Thursday, May 27, 2010

Miso Soup with Tofu Steak

The Chef: Chas

The Menu: A refreshing, nourishing miso soup filled with halved carrots, wakame, tofu squares, onion, and garlic paired with a generous helping of green salad chockfull of lettuce, broccoli, cabbage, onion, chickpeas, cherry tomatoes, halved olives, and shredded carrots all tossed in a zesty, tangy avocado dressing. Oh, and those little squares of tofu covered in bell pepper and mushroom slices? Those would be Tofu Steaks from Helen's Kitchen, which Chas grilled and dressed up with oil and veggies.
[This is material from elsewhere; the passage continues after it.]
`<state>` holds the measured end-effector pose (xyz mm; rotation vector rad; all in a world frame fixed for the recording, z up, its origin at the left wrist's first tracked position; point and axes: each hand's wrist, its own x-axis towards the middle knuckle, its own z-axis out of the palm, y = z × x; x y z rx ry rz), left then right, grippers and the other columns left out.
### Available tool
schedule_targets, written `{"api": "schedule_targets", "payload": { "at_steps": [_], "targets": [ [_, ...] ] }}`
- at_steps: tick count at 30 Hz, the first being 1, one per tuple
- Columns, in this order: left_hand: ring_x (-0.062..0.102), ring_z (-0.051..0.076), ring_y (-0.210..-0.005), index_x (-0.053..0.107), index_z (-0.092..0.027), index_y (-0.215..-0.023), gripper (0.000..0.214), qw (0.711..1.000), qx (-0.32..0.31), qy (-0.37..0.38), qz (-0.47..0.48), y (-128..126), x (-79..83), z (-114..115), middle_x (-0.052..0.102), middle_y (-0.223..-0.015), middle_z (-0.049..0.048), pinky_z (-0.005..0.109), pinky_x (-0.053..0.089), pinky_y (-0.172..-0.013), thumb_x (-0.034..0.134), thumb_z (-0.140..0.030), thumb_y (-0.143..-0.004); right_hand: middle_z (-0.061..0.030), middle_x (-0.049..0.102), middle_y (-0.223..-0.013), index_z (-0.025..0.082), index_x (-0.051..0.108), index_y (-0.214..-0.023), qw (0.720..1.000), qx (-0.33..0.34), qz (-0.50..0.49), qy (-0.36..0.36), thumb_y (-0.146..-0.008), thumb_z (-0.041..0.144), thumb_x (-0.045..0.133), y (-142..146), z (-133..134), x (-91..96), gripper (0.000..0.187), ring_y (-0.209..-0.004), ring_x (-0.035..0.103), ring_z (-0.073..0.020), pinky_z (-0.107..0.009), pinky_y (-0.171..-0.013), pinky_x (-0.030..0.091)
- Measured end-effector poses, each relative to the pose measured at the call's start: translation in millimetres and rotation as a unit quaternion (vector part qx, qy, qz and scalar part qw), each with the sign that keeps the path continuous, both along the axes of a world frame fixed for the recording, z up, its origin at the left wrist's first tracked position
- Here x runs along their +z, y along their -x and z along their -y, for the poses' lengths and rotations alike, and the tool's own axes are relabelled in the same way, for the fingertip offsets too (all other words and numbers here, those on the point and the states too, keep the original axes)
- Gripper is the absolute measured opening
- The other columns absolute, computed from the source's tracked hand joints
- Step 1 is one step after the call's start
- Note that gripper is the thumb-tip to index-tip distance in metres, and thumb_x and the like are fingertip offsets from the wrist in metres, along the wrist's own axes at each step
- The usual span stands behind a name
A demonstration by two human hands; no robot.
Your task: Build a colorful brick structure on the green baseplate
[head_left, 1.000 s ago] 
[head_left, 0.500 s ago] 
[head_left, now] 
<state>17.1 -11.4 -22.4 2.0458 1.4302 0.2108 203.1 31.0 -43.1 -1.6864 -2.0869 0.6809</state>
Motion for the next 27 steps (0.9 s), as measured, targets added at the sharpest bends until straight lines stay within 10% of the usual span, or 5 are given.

The Goods: This lovely, balanced meal brimming with greens was exactly what we needed after attending Millennium Restaurant's Southern Comfort Dinner last evening, and to prepare for SF Vegan Drinks tonight. Yes, this week is a busy, vegan event-filled good time, and what tonight's event will lack in miso soup it will more than make up for in veggie hot dogs and root beer float martinis—that's root beer vodka mixed with cream soda, if you're curious. If you're local and in-need of a drink to unwind before the long weekend ahead, stop by Martuni's to meet the VN staff, make new friends, and, well, down a few martinis.


Anonymous said...

Please post a recipe for the soup and the avocado dressing!

VegNews Magazine said...

Hi Anon,

Thanks for reading Café VegNews! Since we very very rarely use recipes, we hardly ever have any to post. You might want to check out, which has more than 15,000 vegan recipes, and is sure to have something similar to the creations you see here. Of course, if we ever do use a recipe, we'll let you know where to find it.